**RECORD EXTRACTS**

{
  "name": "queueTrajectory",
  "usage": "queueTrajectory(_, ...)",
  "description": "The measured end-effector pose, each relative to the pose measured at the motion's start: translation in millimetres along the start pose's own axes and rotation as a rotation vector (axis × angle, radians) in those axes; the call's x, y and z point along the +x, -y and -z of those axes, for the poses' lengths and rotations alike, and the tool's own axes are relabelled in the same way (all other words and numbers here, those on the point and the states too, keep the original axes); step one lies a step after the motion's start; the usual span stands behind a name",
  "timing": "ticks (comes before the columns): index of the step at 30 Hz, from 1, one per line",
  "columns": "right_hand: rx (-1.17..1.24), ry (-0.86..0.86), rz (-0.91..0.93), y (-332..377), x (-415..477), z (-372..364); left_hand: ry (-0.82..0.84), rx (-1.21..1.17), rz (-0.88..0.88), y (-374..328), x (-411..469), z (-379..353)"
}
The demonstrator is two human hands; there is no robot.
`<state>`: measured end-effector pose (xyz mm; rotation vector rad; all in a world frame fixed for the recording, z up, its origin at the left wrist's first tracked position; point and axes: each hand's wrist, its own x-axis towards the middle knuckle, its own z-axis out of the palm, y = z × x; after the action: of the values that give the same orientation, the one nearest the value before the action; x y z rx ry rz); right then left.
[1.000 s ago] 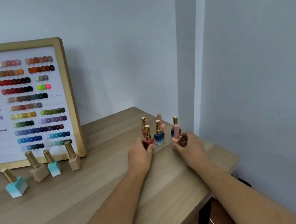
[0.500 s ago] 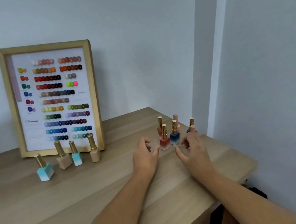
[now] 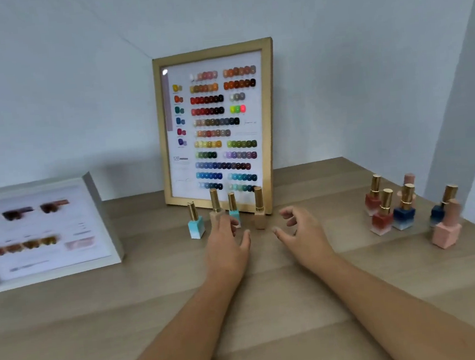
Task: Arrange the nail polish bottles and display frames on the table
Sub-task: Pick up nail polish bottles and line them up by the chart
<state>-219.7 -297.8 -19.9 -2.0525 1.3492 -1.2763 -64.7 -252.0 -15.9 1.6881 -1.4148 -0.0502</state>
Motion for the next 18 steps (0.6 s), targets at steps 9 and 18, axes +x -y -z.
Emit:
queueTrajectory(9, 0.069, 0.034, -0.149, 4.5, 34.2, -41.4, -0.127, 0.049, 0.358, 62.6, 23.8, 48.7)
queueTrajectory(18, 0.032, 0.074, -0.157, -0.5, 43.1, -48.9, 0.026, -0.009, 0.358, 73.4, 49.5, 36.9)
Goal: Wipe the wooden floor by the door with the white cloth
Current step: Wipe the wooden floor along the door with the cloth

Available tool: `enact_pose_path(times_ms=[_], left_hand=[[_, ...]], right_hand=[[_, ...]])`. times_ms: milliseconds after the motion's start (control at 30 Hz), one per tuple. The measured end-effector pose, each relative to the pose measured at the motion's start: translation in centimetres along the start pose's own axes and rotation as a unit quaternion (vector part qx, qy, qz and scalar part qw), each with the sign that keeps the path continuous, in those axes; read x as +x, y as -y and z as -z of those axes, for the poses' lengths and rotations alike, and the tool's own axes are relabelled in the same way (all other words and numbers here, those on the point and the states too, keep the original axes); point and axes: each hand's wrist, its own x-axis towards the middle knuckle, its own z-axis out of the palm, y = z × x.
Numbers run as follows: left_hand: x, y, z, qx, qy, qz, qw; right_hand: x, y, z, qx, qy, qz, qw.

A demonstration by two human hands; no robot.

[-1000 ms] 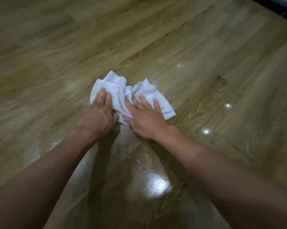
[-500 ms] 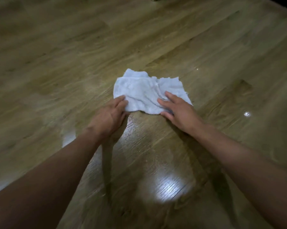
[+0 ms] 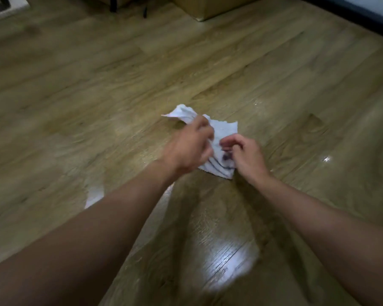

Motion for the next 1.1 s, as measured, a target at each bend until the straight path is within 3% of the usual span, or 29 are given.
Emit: enact_pose_path(times_ms=[67,100,167,200,267,333,400,500,600,633,700,767,900,967,1033,1100], left_hand=[[-0.9,-2.0,-1.6,0.003,0.101,-0.071,0.992],[-1.0,-2.4,-2.0,-0.014,0.092,-0.074,0.993],[-0.4,-2.3,-2.1,-0.044,0.005,0.01,0.999],[0.2,-1.7,-2.0,-0.026,-0.022,0.077,0.996],[1.0,0.3,-2.7,0.069,0.036,0.147,0.986],[0.9,1.8,-3.9,0.107,0.104,0.118,0.982],[0.2,2.1,-4.7,0.111,0.097,0.076,0.986],[-1.7,1.9,-4.9,0.136,0.039,-0.001,0.99],[-4.2,1.6,-4.5,0.085,0.073,-0.011,0.994],[-4.6,1.6,-4.4,0.059,0.077,0.013,0.995],[-4.6,1.6,-4.3,-0.04,0.042,0.138,0.989],[-3.4,1.5,-4.0,-0.153,-0.017,0.276,0.949],[-1.0,1.5,-3.6,-0.17,-0.002,0.383,0.908],[0.1,1.0,-3.1,-0.253,-0.019,0.436,0.863],[1.1,0.1,-1.7,-0.319,-0.08,0.454,0.828],[2.0,-0.8,0.3,-0.313,-0.164,0.412,0.84]], right_hand=[[1.3,-0.3,1.7,0.039,-0.106,-0.059,0.992],[1.7,-0.3,2.4,0.025,-0.137,-0.069,0.988],[1.9,0.1,2.7,-0.026,-0.143,-0.054,0.988],[1.7,0.5,2.3,-0.049,-0.123,-0.03,0.991],[1.2,0.9,0.7,-0.093,-0.049,0.065,0.992],[1.2,0.6,-1.2,-0.184,0.068,0.142,0.97],[1.6,0.2,-2.2,-0.304,0.144,0.128,0.933],[-0.5,-0.7,-2.7,-0.378,0.14,0.124,0.907],[-4.0,-1.5,-2.8,-0.382,0.115,0.195,0.896],[-4.3,-1.6,-2.5,-0.384,0.113,0.205,0.893],[-3.9,-1.0,-1.7,-0.388,0.152,0.182,0.891],[-4.2,-0.2,-1.4,-0.389,0.198,0.162,0.885],[-4.8,1.1,-1.5,-0.462,0.235,0.206,0.83],[-3.2,1.9,-0.7,-0.413,0.227,0.217,0.855],[-1.4,3.7,0.8,-0.256,0.195,0.175,0.93],[-0.3,5.7,2.7,-0.034,0.2,0.051,0.978]])
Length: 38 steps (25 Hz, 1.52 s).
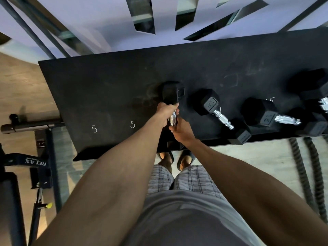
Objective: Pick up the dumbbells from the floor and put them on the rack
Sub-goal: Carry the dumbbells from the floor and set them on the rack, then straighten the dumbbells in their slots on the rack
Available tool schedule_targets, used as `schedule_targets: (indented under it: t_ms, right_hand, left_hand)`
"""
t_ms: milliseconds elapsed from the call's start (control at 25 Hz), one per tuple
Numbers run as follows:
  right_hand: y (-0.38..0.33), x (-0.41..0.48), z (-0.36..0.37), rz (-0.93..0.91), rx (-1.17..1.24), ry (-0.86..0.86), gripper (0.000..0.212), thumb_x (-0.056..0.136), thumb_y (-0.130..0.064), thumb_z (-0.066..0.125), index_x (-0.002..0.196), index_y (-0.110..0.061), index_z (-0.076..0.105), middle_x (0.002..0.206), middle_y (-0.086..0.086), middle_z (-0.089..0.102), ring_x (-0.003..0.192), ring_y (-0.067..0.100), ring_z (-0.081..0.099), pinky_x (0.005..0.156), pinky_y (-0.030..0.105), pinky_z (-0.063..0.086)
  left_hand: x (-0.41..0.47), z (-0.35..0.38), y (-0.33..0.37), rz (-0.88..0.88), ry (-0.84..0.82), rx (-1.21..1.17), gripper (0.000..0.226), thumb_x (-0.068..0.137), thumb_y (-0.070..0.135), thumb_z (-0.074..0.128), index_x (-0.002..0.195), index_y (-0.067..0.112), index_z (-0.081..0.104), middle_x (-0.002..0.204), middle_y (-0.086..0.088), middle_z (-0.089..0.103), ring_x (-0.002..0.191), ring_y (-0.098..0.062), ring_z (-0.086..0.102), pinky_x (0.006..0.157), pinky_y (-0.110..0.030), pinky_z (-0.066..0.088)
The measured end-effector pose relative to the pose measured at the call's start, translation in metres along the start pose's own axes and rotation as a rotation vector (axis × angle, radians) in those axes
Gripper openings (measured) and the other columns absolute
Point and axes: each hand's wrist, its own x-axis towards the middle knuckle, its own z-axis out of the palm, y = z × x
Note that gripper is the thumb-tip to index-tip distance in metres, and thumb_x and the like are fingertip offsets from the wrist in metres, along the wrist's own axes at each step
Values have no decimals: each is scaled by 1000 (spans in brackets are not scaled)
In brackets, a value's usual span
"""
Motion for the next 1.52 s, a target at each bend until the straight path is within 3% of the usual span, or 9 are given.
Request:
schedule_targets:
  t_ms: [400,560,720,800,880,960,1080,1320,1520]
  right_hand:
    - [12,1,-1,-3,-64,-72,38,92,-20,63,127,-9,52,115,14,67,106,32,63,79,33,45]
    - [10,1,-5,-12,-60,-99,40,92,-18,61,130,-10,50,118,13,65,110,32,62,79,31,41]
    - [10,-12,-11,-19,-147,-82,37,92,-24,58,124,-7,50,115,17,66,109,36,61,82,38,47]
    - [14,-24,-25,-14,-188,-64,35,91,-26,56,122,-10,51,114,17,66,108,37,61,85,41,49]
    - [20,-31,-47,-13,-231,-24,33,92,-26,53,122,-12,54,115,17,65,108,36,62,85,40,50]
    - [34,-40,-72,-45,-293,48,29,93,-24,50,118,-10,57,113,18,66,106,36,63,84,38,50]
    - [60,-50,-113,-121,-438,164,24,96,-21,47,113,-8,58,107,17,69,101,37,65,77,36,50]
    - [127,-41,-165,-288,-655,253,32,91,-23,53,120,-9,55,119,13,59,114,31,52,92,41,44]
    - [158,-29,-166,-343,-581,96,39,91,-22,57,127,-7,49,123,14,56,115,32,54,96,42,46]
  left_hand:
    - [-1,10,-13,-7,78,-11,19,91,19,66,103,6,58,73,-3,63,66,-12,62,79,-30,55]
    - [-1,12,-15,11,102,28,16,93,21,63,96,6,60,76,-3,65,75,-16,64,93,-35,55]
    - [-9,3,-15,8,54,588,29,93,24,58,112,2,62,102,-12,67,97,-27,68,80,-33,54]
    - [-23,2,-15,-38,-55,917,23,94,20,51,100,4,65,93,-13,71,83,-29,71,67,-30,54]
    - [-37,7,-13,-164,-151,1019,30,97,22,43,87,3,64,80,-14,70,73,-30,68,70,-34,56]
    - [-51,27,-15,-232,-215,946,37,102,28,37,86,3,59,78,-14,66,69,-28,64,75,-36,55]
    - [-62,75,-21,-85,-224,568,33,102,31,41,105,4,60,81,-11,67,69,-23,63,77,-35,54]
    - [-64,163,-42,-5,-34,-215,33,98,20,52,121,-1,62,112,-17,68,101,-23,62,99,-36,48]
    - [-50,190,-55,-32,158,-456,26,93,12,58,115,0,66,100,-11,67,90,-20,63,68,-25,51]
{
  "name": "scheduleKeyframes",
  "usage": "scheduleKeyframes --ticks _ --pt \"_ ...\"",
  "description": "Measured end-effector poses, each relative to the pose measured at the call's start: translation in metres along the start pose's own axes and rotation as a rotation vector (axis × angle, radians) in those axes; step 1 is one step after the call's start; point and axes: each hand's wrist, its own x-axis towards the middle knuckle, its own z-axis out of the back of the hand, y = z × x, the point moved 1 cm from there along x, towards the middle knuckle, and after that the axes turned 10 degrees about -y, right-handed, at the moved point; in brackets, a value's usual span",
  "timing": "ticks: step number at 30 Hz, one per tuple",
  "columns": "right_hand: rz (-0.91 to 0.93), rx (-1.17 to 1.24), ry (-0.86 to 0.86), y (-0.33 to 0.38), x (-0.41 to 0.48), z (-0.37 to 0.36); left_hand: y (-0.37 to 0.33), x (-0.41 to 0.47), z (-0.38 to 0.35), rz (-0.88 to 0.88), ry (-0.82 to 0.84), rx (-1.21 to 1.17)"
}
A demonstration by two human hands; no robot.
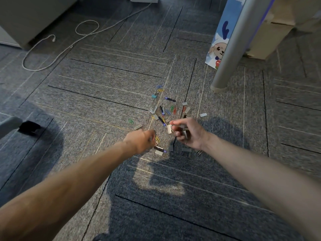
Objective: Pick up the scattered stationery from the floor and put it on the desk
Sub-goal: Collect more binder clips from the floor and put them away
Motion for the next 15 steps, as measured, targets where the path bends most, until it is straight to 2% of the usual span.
scheduleKeyframes --ticks 2,4,8,10,13,15 --pt "-0.037 -0.126 0.015 -0.005 0.004 0.005 -0.001 0.001 -0.003 -0.013 -0.019 0.035" --pt "-0.046 -0.323 -0.044 -0.011 0.007 0.01 -0.003 0.003 -0.003 -0.034 -0.003 0.041" --pt "0.158 -1.116 -0.292 -0.021 0.002 0.014 -0.007 0.008 0.002 -0.073 0.085 0.013" --pt "0.256 -1.308 -0.295 -0.027 0.0 0.012 -0.006 0.009 0.0 -0.036 0.123 -0.152" --pt "0.248 -1.437 -0.243 -0.037 0.001 0.009 -0.006 0.003 0.002 0.143 0.174 -0.643" --pt "0.269 -1.483 -0.236 -0.039 0.001 0.006 -0.006 -0.004 0.006 0.232 0.199 -0.867"
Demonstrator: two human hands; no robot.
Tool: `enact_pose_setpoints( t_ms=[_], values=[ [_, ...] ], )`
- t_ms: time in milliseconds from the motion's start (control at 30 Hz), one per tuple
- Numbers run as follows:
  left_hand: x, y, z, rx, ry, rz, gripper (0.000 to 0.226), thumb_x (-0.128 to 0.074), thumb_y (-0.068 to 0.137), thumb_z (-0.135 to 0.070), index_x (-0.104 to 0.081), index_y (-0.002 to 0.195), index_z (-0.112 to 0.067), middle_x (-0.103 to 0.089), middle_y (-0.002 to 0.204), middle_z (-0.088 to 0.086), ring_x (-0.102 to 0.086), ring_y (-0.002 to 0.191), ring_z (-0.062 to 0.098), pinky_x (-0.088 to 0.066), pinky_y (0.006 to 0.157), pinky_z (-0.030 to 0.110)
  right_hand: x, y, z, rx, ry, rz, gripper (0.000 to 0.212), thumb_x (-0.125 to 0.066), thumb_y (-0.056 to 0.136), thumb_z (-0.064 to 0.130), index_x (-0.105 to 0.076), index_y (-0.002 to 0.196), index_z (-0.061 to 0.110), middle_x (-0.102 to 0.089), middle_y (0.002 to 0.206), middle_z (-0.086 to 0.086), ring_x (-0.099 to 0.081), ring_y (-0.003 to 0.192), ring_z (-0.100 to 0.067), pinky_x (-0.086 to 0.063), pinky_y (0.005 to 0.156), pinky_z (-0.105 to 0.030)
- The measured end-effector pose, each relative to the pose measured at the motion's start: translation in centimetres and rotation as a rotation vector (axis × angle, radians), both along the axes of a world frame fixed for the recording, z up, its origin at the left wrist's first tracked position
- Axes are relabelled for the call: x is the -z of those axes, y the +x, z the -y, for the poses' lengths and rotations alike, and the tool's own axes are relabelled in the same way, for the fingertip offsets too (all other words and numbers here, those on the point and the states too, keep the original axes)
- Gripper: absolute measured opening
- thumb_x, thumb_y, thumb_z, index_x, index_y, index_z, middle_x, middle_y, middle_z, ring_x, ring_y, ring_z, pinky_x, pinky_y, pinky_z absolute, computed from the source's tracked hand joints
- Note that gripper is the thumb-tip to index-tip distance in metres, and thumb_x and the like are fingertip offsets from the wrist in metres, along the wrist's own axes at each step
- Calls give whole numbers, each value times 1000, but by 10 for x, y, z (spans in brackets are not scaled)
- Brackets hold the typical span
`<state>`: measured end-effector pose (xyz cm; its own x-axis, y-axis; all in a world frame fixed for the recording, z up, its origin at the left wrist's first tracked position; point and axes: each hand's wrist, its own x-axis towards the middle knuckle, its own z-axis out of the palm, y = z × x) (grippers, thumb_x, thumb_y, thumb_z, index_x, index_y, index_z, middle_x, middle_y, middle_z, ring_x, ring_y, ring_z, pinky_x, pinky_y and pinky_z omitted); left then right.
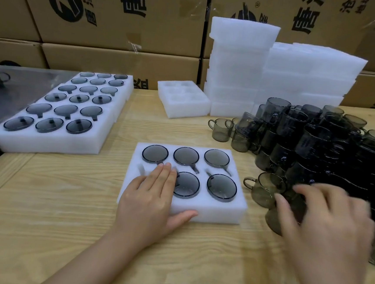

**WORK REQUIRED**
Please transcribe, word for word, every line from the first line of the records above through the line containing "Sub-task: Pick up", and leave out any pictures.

**EXERCISE RESULT**
{
  "name": "queueTrajectory",
  "usage": "queueTrajectory(_, ...)",
  "description": "The measured end-effector pose, each relative to the pose measured at the motion's start: translation in millimetres along the start pose's own axes and rotation as a rotation vector (axis × angle, radians) in those axes; the call's x, y and z point along the +x, -y and -z of those axes, for the poses' lengths and rotations alike, and the tool's own axes are relabelled in the same way (all other words and numbers here, those on the point and the states too, keep the original axes); step one lies a step after the motion's start; the usual span stands behind a name",
  "timing": "ticks (comes before the columns): index of the step at 30 Hz, from 1, one per line",
  "columns": "right_hand: rx (-1.17..1.24), ry (-0.86..0.86), rz (-0.91..0.93), y (-332..377), x (-415..477), z (-372..364); left_hand: ry (-0.82..0.84), rx (-1.21..1.17), rz (-0.88..0.88), y (-374..328), x (-411..469), z (-379..353)"
}
The demonstrator is two human hands; there is no robot.
`<state>`: measured end-effector pose (xyz mm; rotation vector rad; all in a world frame fixed for the recording, z up, its origin at the left wrist's first tracked position; point and axes: each hand's wrist, its own x-axis towards the middle knuckle, its own z-axis out of the palm, y = z × x; after the action: of the values that give the same orientation, the one nearest the value before the action; x y z rx ry rz); right then left.
[1.000 s ago] 
[0.500 s ago] 
[now] 
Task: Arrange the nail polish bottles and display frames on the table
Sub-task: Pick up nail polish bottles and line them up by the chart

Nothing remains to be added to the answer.